‘The Green Mile’

The Green Mile, like The Sixth Sense, is a movie that takes its supernaturalism with a great deal of largo seriousness, and it may end up striking the same kind of emotional chord with audiences. Set mostly in a southern penitentiary in 1935 and starring Tom Hanks as a prison guard supervising death row, it’s about innocence and forgiveness, and coming back from the dead, or the near-dead; the film’s quasi-biblical vibes and slow-crawl pacing give it a ponderous grandiosity. Frank Darabont, who wrote and directed The Shawshank Redemption, is once again working on Stephen King source material set in prison. The film’s three-plus hours length, not entirely justified by the subject matter, is almost a rebuke to the MTV generation. Sit still for this, it says. I’m sympathetic to Darabont’s complaint: If we lose the ability to sit through the longueurs of a fairly good and well-acted movie like The Green Mile, then we probably won’t be making it through the epic-size great stuff, either.

Much of The Green Mile resembles a long-form version of one of those “meaningful” Twilight Zone episodes that always came with a moral lesson attached. The lesson here is that grace sometimes appears in the guise of the grotesque. Hanks’s Paul Edgecomb, whom we also see as a present-day old man in the film’s framing device, is in charge of conducting the prison’s electrocutions, and into his death row one day comes a behemoth of a black man, John Coffey (Michael Clarke Duncan), convicted on circumstantial evidence of murdering two young white sisters.

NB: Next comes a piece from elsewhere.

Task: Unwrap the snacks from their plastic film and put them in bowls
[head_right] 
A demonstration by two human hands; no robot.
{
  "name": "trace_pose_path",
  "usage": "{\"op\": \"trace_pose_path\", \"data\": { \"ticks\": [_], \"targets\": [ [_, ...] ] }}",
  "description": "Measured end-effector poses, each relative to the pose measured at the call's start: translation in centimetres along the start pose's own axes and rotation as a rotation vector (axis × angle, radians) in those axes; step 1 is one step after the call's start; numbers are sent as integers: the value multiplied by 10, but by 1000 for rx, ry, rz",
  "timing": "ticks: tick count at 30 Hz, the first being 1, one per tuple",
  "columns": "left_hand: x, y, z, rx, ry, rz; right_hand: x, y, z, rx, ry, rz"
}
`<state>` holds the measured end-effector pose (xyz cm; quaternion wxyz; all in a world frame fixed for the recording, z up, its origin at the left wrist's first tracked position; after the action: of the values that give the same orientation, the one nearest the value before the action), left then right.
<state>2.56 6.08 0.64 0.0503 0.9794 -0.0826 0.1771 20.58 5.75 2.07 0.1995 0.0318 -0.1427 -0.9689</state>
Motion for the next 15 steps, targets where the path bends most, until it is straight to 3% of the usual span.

Coffey, who, despite his appearance, is as childlike as Lenny in Of Mice and Men, turns out to be a magical healer; he clears up Edgecomb’s searing bladder infection and then moves on to bigger things. Coffey is a holy fool, and by emphasizing the man’s shambling, menacing, big-buck hulkiness, Darabont comes uncomfortably close to racial stereotyping. The point here seems to be that one must look beyond the packaging, but the point is not always well made. In a movie in which everybody seems to be a symbol for something or other – usually pure goodness or utter depravity – Coffey may be carrying more than his quota.

Set alongside him is Percy (Doug Hutchison), a snot-nosed sadist of a guard whose uncle is governor; Eduard Delacroix (Michael Jeter), a sweet-souled Creole death-row prisoner whose closest friend is a cell-block mouse; Wild Bill (Sam Rockwell), a multiple-murderer yahoo; and, of course, Edgecomb, who fears divine punishment for setting up for execution “an angel of God.” Edgecomb is depicted as a good and decent man who must carry out orders. Though there is ample reason to do so, neither he nor anyone else attempts to overturn those orders; there’s no suggestion that on some deeper level he may not even be aware of, Edgecomb is complicit in pushing through the execution. Edgecomb is like a simplistic version of Melville’s Captain Vere, with Coffey as the Billy Budd he hastens to his end. Darabont works big but thinks small, or at least without great complexity. The green mile in the title refers to the stretch of green floor leading from the cells to the death chamber, and the film, puffed with significance, is a fable about how we all walk our own mile in our own time.